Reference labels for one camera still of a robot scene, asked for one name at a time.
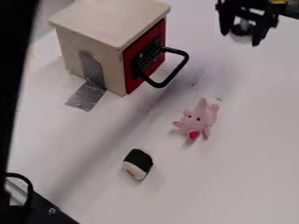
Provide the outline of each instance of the pink plush toy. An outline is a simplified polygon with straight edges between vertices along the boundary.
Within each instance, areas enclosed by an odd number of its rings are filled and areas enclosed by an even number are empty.
[[[184,111],[182,122],[174,122],[173,125],[187,133],[191,140],[196,140],[201,133],[208,138],[218,110],[217,104],[208,104],[206,98],[202,98],[192,112],[188,109]]]

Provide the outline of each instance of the white surface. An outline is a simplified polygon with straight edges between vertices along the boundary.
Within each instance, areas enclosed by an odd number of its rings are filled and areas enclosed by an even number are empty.
[[[166,89],[108,92],[89,113],[64,105],[84,81],[53,57],[52,33],[40,40],[48,50],[24,79],[10,170],[84,224],[298,223],[298,21],[282,17],[252,48],[219,34],[214,1],[167,2],[168,46],[188,65]],[[208,141],[188,144],[171,123],[202,96],[223,98],[219,119]],[[136,147],[155,162],[141,183],[121,170]]]

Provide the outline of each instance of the red panel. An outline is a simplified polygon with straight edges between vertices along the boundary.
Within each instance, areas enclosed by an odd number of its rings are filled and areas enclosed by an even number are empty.
[[[135,55],[137,55],[145,46],[150,42],[156,39],[158,36],[161,36],[162,46],[165,46],[165,28],[166,22],[165,19],[162,19],[158,22],[153,28],[144,33],[136,42],[127,47],[123,51],[123,65],[125,72],[125,81],[127,94],[132,93],[136,88],[143,83],[142,78],[133,80],[133,72],[131,68],[131,61]],[[165,61],[165,55],[161,55],[155,62],[153,62],[149,68],[144,71],[146,75],[151,75],[155,70]]]

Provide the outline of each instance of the small black object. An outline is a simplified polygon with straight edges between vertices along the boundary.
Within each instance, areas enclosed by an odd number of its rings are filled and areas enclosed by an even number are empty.
[[[151,156],[142,150],[133,149],[123,160],[123,168],[134,179],[144,179],[153,166]]]

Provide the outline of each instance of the tape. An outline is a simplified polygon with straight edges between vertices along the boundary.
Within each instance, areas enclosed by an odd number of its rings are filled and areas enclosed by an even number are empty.
[[[68,99],[66,105],[90,111],[106,92],[104,75],[101,64],[88,52],[80,53],[80,61],[87,82]]]

══════════════════════════════

■ Your goal: Starting at the line that contains "Provide the outline of each instance of the tape.", quote each remaining line of the entries above, unchanged.

■ Final answer:
Provide the outline of each instance of the tape. An outline is a simplified polygon with straight edges between vertices along the boundary.
Within each instance, areas enclosed by an odd number of its rings are filled and areas enclosed by an even number are empty.
[[[68,99],[66,105],[90,111],[106,92],[104,75],[101,64],[88,52],[80,53],[80,61],[87,82]]]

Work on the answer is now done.